__Work to be completed__.
Produce as output only the lines below starting at the line with "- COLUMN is" and continuing through the line with "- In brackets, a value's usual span", each one exactly as written.

__Data block__.
* * *
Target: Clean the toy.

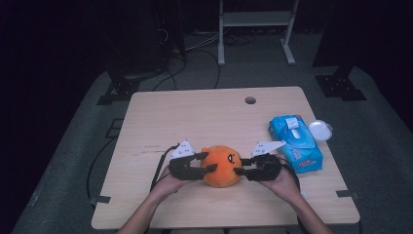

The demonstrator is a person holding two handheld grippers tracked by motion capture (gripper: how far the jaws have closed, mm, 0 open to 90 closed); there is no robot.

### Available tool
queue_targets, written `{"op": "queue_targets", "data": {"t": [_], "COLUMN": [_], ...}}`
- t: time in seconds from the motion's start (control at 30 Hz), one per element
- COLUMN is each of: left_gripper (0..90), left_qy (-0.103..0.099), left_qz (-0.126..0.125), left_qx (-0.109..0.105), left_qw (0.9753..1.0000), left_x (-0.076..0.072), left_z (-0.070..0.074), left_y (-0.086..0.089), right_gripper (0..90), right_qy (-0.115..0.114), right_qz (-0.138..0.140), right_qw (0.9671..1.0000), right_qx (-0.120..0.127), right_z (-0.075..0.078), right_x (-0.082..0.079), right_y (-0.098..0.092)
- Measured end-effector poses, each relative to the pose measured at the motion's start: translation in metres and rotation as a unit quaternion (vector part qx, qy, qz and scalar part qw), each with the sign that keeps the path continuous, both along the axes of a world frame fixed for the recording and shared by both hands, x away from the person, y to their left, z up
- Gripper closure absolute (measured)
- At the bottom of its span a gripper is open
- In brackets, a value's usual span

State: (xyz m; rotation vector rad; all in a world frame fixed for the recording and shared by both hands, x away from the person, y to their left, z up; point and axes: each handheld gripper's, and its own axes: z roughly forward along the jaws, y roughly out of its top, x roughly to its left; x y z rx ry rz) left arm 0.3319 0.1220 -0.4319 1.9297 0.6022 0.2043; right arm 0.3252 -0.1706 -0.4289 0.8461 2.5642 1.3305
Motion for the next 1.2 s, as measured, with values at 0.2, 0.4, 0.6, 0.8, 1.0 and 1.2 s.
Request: {"op": "queue_targets", "data": {"t": [0.2, 0.4, 0.6, 0.8, 1.0, 1.2], "left_gripper": [24.7, 19.1, 16.1, 14.4, 13.4, 12.4], "left_qy": [-0.004, 0.003, 0.004, 0.002, 0.004, 0.008], "left_qz": [0.010, 0.034, 0.047, 0.060, 0.069, 0.080], "left_qx": [0.014, 0.018, 0.034, 0.041, 0.043, 0.045], "left_qw": [0.9998, 0.9992, 0.9983, 0.9974, 0.9967, 0.9957], "left_x": [-0.005, -0.006, -0.007, -0.010, -0.014, -0.017], "left_z": [0.002, -0.002, -0.002, -0.001, -0.002, -0.004], "left_y": [0.009, 0.025, 0.036, 0.047, 0.057, 0.068], "right_gripper": [46.1, 42.4, 40.8, 39.9, 39.3, 38.6], "right_qy": [0.008, 0.007, 0.008, 0.008, 0.009, 0.006], "right_qz": [-0.001, -0.012, -0.031, -0.047, -0.060, -0.069], "right_qw": [0.9999, 0.9997, 0.9993, 0.9987, 0.9980, 0.9975], "right_qx": [0.012, 0.018, 0.021, 0.019, 0.019, 0.016], "right_z": [0.001, 0.001, 0.001, 0.002, 0.004, 0.007], "right_x": [-0.003, -0.002, 0.000, -0.002, -0.006, -0.013], "right_y": [-0.013, -0.027, -0.045, -0.060, -0.071, -0.081]}}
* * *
__Written answer__.
- COLUMN is each of: left_gripper (0..90), left_qy (-0.103..0.099), left_qz (-0.126..0.125), left_qx (-0.109..0.105), left_qw (0.9753..1.0000), left_x (-0.076..0.072), left_z (-0.070..0.074), left_y (-0.086..0.089), right_gripper (0..90), right_qy (-0.115..0.114), right_qz (-0.138..0.140), right_qw (0.9671..1.0000), right_qx (-0.120..0.127), right_z (-0.075..0.078), right_x (-0.082..0.079), right_y (-0.098..0.092)
- Measured end-effector poses, each relative to the pose measured at the motion's start: translation in metres and rotation as a unit quaternion (vector part qx, qy, qz and scalar part qw), each with the sign that keeps the path continuous, both along the axes of a world frame fixed for the recording and shared by both hands, x away from the person, y to their left, z up
- Gripper closure absolute (measured)
- At the bottom of its span a gripper is open
- In brackets, a value's usual span

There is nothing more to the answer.